加えて、当時の日本は、ドイツ医学に学びつつ、医療体制を近代化しようとしているところだった。ドイツの医学者コッホに始まる細菌学などが最先端にして主流だったのだ。ところが「脚気」というのはヨーロッパにはない病気だった。当時の陸海軍は外国人教師を雇って軍医の養成や病院での治療指導に当たらせていたが、彼らも欧米諸国には見られない病気に、まったく知識がなかった。つまり、この病気に関しては、日本人みずからが、病気の原因を探り、治療と予防の方法を確立しなければならなかったのだ。

一方、江戸時代より漢方医たちは米食を避け、麦と小豆が脚気に効く、という知識は持っていたらしい。ところがなぜ米食が悪く、小豆や麦がいいのか、漢方医にも説明はできなかった。それに対し、西洋医学を修めた人びとは、〈理論こそ西洋医学のすぐれていることの証〉と考えていたために、理由もなく米食を禁じて小豆と麦に切り替えるわけにはいかなかったようだ。

森林太郎が帝大医学部を卒業したのはちょうどそんな時期だったのである。

さて、大学を卒業した林太郎は、ドイツに留学する。「軍隊衛生学、ことに兵食の事について専ら調査するために留学せしめられた」と、林太郎の上司であり軍医監であった石黒忠のり(直の下に心)は回想している。

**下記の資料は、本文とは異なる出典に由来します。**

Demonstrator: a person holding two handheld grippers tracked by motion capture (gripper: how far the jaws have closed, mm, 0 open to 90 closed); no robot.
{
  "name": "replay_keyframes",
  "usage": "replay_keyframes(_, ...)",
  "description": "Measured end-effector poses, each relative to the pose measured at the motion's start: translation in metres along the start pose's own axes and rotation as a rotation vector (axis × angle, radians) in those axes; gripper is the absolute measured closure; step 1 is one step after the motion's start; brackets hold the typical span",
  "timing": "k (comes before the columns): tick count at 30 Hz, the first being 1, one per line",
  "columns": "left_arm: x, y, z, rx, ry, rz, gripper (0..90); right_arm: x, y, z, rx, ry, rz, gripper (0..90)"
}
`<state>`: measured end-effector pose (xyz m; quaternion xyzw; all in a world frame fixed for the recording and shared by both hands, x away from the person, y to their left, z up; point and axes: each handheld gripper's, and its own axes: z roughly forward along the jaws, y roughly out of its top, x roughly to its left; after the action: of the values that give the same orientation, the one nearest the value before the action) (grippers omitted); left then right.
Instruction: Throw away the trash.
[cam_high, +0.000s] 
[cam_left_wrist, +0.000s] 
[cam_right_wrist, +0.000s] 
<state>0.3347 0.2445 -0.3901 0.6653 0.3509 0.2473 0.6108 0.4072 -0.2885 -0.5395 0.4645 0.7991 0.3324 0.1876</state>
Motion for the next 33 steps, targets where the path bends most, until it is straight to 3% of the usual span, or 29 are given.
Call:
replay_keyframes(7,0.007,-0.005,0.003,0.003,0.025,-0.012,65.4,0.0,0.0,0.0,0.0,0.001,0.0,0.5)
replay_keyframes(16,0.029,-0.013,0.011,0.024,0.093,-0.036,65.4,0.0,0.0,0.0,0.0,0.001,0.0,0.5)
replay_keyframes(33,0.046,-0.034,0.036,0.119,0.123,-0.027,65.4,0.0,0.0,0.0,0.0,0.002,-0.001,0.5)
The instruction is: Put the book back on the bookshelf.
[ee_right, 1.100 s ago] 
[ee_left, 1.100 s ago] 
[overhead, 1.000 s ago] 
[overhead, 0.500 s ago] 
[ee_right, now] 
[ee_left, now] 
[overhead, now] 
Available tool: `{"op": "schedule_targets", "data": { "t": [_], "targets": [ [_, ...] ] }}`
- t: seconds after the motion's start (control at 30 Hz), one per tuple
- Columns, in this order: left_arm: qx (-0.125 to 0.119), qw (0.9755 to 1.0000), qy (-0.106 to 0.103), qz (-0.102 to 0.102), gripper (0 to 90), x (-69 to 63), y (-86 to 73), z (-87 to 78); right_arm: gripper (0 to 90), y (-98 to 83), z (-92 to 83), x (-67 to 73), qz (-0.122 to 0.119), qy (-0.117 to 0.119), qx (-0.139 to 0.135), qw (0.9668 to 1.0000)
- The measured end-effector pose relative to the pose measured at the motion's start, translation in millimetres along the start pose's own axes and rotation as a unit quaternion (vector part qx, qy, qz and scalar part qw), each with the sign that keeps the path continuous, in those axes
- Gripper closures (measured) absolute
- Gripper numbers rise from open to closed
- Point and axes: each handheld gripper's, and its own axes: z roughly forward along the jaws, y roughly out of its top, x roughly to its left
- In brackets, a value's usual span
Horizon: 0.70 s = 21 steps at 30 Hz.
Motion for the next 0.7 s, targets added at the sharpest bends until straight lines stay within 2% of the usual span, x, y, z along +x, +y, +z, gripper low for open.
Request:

当時、海軍では高木兼寛(かねひろ)が兵食改善による脚気予防策を主張していた。
高木は〈脚気の原因を探るためには、脚気の発生状況と衣食住との関係を調べてみる必要がある〉との観点から、調査を進めていった。海軍ではどの階層の人間が脚気になりやすいのか。囚人がもっとも多く、水兵がそれに次いで多い、下士官になると比較的少なくなり、将校になるといない。これは食料に起因するのではないか、と考えたのである。

当時の海軍は、陸軍とは異なって、食料は現物支給ではなく一日十八銭を支給していた。もちろん各自がばらばらに食料を買い込んでいたわけではないが、一日十八銭の食費をできるだけ節約して、余った分を水兵に還元するということが行われていた。一方で、将校たちは、自腹を切って一日十八銭以上の食事を採っていた。その結果、将校と水兵のあいだでは食事はまるでちがっていたのだ。